> Task brief:
Would you please copy the part of the material below that opens with the line containing "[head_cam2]" and closes with the line containing "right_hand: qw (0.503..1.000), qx"? Copy it exactly, and only it.
[Data for analysis]
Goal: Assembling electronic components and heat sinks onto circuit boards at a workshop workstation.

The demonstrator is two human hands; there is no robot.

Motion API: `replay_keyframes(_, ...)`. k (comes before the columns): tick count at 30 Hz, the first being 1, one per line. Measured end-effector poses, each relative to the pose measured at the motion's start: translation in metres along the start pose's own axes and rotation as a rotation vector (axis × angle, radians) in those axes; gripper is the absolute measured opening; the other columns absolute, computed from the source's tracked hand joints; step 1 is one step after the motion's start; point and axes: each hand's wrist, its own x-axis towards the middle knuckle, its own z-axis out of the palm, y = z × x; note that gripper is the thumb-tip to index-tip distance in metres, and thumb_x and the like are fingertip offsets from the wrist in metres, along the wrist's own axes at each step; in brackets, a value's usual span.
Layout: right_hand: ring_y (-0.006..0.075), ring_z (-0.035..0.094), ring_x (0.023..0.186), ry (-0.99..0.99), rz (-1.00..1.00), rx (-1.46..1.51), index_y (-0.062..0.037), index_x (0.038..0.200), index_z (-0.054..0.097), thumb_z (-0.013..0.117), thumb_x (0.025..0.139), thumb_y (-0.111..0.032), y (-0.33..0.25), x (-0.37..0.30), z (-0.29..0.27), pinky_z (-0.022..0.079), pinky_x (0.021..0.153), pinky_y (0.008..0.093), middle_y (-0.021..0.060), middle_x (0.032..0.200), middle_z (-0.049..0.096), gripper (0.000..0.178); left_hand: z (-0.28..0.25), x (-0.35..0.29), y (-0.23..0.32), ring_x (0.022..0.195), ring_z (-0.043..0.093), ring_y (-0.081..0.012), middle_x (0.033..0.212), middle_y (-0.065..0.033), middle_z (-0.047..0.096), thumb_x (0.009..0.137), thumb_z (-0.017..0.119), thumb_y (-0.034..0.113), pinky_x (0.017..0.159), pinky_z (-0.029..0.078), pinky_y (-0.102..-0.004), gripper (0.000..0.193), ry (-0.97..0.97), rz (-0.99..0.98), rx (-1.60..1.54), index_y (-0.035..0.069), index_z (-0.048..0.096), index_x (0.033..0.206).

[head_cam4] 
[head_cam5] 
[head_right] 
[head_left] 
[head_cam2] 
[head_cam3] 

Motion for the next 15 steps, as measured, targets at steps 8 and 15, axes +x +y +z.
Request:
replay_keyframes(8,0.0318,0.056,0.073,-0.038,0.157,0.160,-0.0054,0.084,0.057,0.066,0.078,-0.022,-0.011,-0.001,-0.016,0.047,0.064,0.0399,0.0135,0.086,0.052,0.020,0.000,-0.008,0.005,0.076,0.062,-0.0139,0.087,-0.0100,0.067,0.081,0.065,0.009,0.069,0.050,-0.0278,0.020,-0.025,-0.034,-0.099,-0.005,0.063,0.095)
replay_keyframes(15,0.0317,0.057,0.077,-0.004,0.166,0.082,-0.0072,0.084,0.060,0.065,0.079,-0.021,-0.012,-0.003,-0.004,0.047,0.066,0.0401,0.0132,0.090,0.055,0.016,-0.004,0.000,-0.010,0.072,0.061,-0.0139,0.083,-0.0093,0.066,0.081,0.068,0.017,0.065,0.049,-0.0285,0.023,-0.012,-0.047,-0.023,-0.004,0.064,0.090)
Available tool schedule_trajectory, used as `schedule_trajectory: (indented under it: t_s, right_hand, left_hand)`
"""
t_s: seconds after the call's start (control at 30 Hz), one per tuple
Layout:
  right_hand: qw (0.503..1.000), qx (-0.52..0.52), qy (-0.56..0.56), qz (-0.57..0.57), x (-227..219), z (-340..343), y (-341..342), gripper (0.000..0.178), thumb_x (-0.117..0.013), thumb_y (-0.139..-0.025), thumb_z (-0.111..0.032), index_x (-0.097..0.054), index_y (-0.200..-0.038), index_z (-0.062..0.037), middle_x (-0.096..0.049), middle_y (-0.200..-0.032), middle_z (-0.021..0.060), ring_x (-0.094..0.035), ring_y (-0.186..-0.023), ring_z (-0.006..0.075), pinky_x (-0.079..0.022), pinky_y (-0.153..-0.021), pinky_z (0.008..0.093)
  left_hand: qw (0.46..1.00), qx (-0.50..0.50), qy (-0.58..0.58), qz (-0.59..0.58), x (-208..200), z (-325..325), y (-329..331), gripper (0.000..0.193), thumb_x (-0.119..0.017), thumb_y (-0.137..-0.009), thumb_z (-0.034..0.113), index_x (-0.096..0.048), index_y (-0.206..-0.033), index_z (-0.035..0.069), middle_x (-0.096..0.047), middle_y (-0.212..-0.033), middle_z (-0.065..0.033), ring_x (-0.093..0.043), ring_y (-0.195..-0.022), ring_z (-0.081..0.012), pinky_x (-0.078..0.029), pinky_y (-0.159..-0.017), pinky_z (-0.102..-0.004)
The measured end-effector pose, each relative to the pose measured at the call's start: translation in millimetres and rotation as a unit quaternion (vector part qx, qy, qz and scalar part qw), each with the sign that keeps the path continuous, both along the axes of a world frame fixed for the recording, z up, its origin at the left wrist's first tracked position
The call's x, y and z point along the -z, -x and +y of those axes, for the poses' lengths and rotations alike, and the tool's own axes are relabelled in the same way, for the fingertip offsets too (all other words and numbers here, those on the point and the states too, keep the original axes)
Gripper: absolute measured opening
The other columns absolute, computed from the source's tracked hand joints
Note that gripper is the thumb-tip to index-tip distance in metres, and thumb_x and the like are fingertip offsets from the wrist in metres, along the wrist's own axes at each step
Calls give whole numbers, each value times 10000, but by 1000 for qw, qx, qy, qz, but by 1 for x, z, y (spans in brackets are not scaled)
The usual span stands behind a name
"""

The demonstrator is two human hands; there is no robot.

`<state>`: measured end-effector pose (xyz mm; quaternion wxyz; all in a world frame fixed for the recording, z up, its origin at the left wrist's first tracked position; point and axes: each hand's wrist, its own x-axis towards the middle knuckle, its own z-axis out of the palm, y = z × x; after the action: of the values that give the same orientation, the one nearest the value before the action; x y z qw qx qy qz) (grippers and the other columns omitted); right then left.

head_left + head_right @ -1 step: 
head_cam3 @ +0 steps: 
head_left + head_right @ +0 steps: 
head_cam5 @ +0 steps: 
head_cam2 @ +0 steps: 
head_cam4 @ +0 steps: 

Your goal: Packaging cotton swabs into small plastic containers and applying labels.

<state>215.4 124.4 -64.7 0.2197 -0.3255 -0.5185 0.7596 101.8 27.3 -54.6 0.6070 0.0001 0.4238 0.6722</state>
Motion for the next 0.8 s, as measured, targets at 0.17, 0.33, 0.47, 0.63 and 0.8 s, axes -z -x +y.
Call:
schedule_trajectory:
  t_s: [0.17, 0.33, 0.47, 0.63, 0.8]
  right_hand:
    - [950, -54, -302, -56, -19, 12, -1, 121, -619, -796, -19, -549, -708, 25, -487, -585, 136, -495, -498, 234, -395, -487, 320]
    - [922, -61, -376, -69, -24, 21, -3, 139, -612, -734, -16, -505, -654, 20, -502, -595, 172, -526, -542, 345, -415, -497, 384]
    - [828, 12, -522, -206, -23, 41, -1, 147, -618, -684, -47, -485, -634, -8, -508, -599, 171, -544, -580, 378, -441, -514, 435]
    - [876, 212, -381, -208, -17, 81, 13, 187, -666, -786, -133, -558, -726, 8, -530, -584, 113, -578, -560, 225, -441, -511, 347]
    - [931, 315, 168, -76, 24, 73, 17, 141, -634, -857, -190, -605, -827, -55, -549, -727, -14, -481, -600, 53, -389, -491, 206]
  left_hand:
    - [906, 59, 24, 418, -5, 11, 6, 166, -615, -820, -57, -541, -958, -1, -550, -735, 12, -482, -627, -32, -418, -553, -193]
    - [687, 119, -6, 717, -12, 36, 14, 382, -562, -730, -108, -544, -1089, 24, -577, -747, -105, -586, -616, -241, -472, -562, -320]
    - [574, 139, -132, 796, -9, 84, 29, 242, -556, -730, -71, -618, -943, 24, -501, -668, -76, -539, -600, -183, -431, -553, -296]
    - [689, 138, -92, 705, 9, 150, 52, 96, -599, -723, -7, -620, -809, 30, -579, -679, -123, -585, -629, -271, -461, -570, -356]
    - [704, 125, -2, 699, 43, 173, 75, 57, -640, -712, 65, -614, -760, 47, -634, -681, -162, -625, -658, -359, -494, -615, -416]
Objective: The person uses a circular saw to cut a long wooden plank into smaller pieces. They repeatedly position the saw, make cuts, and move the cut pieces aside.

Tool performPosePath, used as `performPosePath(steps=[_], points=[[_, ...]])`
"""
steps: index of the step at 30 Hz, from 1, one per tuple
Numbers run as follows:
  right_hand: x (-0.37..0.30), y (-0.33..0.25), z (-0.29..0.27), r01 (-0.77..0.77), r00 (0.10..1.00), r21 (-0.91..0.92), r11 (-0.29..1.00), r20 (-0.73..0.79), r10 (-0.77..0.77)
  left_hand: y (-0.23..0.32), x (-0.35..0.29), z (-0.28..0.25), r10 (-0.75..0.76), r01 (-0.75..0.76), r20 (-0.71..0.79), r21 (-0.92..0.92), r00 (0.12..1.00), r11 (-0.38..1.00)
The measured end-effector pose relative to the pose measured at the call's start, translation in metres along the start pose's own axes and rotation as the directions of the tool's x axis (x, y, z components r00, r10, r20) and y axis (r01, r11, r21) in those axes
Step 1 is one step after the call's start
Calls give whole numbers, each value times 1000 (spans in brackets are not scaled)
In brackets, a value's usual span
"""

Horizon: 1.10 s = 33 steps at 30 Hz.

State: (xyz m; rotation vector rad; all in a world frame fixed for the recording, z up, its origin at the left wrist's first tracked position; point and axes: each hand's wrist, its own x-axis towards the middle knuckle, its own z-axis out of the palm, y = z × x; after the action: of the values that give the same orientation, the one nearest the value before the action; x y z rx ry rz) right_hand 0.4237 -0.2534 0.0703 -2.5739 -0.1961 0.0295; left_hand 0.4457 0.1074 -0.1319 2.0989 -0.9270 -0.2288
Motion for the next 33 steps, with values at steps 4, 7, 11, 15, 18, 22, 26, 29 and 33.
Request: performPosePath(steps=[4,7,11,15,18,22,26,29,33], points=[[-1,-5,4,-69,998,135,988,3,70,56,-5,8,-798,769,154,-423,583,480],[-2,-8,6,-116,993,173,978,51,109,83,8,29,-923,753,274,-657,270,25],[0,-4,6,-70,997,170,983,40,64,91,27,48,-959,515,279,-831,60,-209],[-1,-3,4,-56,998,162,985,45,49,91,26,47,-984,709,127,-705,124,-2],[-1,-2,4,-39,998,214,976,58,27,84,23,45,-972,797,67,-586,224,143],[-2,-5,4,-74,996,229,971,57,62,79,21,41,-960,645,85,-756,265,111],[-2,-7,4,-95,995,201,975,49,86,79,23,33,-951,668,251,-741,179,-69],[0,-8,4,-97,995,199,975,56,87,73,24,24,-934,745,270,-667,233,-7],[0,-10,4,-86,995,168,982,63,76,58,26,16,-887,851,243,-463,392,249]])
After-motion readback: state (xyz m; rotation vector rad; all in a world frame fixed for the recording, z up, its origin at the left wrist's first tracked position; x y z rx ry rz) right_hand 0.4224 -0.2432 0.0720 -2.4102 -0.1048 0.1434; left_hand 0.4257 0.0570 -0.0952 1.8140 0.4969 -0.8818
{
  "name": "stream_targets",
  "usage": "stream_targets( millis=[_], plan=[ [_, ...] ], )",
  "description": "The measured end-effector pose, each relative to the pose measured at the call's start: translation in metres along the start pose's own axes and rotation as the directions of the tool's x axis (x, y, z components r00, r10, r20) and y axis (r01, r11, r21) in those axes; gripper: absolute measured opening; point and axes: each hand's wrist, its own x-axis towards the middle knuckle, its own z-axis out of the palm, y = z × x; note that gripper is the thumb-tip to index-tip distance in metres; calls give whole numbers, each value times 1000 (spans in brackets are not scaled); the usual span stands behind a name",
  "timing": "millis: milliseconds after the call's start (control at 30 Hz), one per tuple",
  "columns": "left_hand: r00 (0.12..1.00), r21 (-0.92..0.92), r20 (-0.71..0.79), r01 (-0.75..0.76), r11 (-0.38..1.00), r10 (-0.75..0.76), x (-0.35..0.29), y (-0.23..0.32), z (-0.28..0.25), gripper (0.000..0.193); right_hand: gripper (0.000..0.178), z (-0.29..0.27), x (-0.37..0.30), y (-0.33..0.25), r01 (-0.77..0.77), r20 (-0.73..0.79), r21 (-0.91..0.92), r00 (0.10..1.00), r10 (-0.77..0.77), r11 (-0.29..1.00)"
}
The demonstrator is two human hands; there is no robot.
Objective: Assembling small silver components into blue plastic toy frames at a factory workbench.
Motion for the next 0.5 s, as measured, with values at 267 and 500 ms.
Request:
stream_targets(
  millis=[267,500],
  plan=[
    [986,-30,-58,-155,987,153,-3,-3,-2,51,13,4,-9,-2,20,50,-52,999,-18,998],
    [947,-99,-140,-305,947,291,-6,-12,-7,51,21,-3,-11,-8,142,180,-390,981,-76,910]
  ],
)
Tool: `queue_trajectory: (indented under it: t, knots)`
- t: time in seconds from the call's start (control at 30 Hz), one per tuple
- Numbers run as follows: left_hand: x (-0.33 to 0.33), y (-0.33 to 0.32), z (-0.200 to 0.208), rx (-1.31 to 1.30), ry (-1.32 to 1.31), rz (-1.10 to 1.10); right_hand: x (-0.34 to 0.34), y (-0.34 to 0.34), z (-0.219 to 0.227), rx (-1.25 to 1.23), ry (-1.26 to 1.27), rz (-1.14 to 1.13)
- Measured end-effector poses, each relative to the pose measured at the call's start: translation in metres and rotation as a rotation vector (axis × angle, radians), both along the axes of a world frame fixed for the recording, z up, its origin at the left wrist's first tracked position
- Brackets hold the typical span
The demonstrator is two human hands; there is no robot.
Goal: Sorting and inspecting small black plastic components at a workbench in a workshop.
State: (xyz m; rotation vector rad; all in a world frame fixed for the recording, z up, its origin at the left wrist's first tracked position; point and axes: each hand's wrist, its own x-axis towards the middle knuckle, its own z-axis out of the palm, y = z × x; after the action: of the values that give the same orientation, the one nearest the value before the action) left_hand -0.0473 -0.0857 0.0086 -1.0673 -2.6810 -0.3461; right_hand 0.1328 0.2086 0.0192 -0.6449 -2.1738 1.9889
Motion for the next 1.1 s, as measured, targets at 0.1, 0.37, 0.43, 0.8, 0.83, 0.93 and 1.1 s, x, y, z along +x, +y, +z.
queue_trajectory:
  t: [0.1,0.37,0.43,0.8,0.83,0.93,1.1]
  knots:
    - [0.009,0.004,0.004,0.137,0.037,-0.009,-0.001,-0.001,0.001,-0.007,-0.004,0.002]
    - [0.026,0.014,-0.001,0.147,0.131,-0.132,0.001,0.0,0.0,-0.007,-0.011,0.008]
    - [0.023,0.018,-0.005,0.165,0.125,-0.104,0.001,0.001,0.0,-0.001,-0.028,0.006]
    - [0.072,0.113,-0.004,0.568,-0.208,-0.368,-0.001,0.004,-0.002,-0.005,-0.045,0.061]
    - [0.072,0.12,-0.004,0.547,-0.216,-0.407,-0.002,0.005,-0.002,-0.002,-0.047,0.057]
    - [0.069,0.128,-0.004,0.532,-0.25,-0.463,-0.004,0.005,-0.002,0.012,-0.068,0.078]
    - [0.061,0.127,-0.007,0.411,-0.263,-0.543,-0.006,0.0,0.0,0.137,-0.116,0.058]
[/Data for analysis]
> Output:
[head_cam2] 
[head_cam3] 

Motion for the next 15 steps, as measured, targets at steps 8 and 15, axes +x +y +z.
Request:
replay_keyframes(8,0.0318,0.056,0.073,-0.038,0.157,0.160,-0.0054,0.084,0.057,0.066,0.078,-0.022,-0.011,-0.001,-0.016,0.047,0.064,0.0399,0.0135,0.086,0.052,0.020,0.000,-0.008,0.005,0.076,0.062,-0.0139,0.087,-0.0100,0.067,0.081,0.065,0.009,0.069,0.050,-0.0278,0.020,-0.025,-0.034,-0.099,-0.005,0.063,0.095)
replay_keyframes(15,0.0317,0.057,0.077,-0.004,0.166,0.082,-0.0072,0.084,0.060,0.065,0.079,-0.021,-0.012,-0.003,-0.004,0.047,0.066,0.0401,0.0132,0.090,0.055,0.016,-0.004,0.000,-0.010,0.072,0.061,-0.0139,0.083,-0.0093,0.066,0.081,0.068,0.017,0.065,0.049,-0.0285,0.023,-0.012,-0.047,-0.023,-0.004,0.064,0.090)
Available tool schedule_trajectory, used as `schedule_trajectory: (indented under it: t_s, right_hand, left_hand)`
"""
t_s: seconds after the call's start (control at 30 Hz), one per tuple
Layout:
  right_hand: qw (0.503..1.000), qx (-0.52..0.52), qy (-0.56..0.56), qz (-0.57..0.57), x (-227..219), z (-340..343), y (-341..342), gripper (0.000..0.178), thumb_x (-0.117..0.013), thumb_y (-0.139..-0.025), thumb_z (-0.111..0.032), index_x (-0.097..0.054), index_y (-0.200..-0.038), index_z (-0.062..0.037), middle_x (-0.096..0.049), middle_y (-0.200..-0.032), middle_z (-0.021..0.060), ring_x (-0.094..0.035), ring_y (-0.186..-0.023), ring_z (-0.006..0.075), pinky_x (-0.079..0.022), pinky_y (-0.153..-0.021), pinky_z (0.008..0.093)

This answer has been given in full.